Work item
One part of the entries below is wanted: the lines from the one containing "Exercise. Point out the person's beige" through the one containing "<point>343,831</point>". Write those out exactly and nothing else.

Source records
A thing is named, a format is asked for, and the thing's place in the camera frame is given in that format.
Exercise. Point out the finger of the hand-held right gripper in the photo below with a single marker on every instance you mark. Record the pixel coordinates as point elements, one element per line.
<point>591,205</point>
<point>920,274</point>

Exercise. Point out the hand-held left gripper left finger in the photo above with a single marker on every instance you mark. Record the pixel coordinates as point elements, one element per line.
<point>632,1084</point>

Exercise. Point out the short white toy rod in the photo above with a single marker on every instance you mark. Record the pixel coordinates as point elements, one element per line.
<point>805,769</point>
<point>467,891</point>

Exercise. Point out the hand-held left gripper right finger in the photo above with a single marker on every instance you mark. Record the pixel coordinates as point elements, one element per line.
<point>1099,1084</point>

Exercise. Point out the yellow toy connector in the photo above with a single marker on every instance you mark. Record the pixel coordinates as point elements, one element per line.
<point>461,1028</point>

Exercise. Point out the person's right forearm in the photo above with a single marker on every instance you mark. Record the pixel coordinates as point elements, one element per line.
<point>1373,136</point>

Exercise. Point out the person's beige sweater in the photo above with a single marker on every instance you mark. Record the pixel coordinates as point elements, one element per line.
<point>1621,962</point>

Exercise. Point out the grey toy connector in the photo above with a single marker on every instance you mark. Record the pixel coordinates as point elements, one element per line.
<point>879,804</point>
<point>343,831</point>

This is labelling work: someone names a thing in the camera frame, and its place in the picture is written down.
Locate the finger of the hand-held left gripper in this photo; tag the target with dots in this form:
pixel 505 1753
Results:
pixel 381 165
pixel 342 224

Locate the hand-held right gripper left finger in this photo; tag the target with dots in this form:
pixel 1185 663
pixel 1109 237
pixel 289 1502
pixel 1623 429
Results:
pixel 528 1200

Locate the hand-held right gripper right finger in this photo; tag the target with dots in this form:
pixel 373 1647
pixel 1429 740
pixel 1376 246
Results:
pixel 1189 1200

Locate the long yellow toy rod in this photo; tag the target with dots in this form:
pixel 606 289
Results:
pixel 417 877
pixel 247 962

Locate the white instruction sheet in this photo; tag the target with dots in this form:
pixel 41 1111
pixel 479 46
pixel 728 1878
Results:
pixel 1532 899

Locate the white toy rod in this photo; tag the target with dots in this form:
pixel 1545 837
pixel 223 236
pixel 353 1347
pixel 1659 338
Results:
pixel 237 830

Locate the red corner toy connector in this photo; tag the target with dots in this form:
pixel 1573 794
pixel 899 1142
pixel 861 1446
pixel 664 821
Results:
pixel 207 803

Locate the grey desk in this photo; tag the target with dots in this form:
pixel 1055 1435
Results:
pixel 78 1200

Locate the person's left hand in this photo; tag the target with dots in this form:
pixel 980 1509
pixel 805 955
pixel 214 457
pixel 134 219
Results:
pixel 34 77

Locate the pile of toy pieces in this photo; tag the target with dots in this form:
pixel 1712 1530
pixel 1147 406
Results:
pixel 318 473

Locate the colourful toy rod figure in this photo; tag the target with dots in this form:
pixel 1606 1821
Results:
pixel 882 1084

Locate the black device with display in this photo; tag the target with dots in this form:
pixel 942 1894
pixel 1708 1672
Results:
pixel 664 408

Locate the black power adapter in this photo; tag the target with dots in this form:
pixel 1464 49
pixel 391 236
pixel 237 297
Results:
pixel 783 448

Reply
Exercise. Point out the person's beige sweater in the photo above with a single marker on every instance you mark. Record the pixel coordinates as point elements, one element per line.
<point>1621,962</point>

Exercise. Point out the grey toy connector in the photo above with a single marker on every instance you mark. Record the pixel coordinates as point elements, one element per line.
<point>879,804</point>
<point>343,831</point>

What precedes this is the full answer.